▶ WHAT THE EXERCISE ASKS: Extract every line below that contains the word "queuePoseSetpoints".

▶ STORED DATA:
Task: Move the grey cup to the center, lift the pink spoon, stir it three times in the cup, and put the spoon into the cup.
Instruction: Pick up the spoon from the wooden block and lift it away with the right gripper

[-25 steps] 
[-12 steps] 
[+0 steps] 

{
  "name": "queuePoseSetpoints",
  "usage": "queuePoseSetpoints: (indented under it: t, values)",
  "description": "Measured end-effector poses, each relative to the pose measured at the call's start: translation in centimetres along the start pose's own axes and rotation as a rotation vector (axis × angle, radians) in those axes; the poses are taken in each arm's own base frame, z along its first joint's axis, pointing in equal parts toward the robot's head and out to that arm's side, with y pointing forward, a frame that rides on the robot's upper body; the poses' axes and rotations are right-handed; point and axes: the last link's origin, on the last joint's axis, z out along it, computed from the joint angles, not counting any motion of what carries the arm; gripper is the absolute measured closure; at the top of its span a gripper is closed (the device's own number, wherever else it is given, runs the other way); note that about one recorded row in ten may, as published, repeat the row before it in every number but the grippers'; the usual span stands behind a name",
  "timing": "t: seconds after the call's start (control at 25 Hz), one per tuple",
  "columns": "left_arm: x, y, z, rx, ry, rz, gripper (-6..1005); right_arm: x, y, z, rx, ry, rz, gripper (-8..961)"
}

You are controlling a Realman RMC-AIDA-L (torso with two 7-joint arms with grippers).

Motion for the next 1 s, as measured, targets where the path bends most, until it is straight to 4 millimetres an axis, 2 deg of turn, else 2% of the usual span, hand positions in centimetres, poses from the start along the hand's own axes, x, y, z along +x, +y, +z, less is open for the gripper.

▶ ANSWER FOR THE TASK:
  "name": "queuePoseSetpoints",
  "usage": "queuePoseSetpoints: (indented under it: t, values)",

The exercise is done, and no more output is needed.